Did your healthcare facility cover the spread on H1N1 respiratory protection? If not, your facility is probably scrambling to acquire N95 respirators and figuring out how to fit-test and educate employees on their use.

At the risk of delving into Monday-morning quarterbacking, did you really think the CDC was going to say it was OK to use surgical masks over the more highly-protective N95 respirators in protecting U.S. healthcare workers from H1N1 influenza? Apparently, others thought so, too.

Since the CDC first promoted the use of respirators in its interim guidance during the pandemic preseason in May, there has been controversy about whether H1N1 infectious transmission dynamic were essential droplet or airborne.

Droplet argues well for masks while an airborne dynamic suggests N95 respirators. And many fans lined up on both sides. Of note, the Society for Healthcare Epidemiology of America (SHEA) and the AHA favored masks; for the most part, nurses associations, labor organizations, and the Institute of Medicine (IOM) cheered on N95s. Some experts believed the IOM was better with more recent scientific studies than SHEA when developing their positions.

The ruling on the field, which the CDC revised on October 14, is for "respiratory protection that is at least as protective as a fit-tested disposable N95 respirator for healthcare personnel who are in close contact with patients with suspected or confirmed 2009 H1N1 influenza." Close contact, as defined by the CDC, means "working within 6 feet of the patient or entering into a small enclosed airspace shared with the patient (e.g., average patient room)."
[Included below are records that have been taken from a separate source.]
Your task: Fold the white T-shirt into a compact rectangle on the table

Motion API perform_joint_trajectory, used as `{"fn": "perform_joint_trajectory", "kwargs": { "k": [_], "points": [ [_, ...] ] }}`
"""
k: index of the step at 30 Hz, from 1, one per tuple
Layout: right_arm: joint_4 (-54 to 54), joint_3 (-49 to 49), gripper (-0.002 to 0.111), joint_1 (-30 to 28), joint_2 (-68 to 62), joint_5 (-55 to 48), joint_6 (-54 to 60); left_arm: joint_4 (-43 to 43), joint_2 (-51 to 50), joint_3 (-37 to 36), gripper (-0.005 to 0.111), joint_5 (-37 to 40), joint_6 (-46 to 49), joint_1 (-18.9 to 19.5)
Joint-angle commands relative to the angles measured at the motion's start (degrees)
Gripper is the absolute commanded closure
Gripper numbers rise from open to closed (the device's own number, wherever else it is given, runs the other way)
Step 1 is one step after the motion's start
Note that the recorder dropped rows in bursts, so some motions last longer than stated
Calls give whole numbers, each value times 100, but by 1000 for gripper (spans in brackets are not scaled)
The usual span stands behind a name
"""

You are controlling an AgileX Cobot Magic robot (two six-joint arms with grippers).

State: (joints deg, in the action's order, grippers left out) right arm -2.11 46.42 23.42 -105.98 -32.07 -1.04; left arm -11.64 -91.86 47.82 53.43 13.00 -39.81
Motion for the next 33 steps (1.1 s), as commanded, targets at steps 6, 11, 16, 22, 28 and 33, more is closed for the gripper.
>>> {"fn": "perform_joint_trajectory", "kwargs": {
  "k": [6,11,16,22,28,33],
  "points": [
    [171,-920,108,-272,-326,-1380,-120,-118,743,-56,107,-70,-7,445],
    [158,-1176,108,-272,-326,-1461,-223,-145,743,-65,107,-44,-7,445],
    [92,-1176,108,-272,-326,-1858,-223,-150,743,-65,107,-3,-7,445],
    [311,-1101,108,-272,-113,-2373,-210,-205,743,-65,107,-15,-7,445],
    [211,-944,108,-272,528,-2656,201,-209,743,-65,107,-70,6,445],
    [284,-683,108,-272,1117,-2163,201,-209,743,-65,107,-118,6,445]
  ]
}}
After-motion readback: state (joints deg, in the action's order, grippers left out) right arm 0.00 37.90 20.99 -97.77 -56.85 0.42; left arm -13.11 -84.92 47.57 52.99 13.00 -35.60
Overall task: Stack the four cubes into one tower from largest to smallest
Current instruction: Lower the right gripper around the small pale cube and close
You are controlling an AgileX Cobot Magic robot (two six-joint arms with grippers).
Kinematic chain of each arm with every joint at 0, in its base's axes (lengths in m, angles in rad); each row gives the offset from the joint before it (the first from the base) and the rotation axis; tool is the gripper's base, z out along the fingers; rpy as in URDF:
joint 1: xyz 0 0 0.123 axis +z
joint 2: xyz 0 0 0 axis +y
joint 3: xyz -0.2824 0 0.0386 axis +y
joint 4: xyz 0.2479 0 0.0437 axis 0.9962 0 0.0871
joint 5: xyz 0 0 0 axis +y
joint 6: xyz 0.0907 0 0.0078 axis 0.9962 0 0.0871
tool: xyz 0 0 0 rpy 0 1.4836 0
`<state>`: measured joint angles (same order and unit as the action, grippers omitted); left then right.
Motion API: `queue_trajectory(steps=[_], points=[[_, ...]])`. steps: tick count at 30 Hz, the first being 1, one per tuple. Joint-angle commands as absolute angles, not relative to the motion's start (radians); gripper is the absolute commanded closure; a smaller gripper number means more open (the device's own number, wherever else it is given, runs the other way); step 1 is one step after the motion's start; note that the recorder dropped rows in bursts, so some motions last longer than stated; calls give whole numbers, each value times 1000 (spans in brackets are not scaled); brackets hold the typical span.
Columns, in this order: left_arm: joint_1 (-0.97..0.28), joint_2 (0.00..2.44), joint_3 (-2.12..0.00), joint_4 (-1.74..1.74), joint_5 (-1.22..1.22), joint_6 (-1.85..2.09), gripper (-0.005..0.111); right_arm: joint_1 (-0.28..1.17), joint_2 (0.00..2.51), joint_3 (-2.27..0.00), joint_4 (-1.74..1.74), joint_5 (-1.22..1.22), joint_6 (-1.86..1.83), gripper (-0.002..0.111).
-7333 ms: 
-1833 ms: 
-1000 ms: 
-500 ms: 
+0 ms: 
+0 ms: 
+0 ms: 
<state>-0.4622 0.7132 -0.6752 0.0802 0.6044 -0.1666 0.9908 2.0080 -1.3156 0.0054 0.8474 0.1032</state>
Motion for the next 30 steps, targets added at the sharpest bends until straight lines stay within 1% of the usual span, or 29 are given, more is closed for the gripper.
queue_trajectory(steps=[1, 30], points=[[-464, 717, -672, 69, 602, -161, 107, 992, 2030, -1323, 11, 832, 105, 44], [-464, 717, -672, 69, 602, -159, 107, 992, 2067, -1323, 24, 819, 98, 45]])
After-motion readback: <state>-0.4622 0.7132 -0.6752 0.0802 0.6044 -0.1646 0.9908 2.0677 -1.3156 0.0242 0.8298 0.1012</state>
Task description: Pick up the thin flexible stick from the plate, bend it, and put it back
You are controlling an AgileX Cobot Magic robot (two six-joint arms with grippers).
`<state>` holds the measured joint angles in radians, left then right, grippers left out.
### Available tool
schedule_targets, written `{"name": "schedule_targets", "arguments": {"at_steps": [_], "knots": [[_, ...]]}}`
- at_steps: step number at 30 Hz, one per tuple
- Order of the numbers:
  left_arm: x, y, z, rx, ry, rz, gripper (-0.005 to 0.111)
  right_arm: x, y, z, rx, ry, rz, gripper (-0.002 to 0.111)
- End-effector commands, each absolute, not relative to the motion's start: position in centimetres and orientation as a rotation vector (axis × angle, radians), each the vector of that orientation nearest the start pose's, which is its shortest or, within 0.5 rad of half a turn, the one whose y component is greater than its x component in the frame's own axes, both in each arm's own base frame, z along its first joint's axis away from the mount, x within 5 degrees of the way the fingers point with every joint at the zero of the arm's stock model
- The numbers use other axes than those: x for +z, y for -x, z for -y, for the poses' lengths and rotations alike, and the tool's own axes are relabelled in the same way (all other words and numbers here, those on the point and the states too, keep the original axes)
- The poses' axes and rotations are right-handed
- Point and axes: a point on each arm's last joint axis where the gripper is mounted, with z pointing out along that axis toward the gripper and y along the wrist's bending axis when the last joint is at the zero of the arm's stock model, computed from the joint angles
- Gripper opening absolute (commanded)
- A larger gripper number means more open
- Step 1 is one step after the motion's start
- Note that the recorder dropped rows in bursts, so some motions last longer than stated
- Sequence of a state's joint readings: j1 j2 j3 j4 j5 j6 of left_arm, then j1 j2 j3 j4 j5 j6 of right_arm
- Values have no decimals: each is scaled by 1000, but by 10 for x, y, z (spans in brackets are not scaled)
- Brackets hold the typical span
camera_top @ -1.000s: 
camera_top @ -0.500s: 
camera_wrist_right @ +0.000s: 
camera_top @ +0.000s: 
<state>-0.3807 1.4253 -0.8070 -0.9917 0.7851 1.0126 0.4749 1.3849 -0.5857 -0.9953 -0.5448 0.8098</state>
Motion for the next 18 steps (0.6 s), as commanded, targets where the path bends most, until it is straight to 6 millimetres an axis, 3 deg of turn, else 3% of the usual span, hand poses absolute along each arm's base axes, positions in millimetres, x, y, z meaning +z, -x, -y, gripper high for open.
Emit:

The interim guidance does recognize that respirator shortages may occur and allows for healthcare facilities "to develop a risk assessment by which respirators in clinically short supply can be issued on a priority basis," according to the interim guidance. Also the interim guidance applies to both inpatient and outpatient settings, including home heath and clinical setting within non-healthcare institutions such as schools.

Meanwhile, OSHA was warming up on the sidelines as it issued an announcement—on the same day as the interim guidance—about an upcoming "compliance directive that will closely follow the CDC interim guidance to ensure uniform procedures when conducting inspections."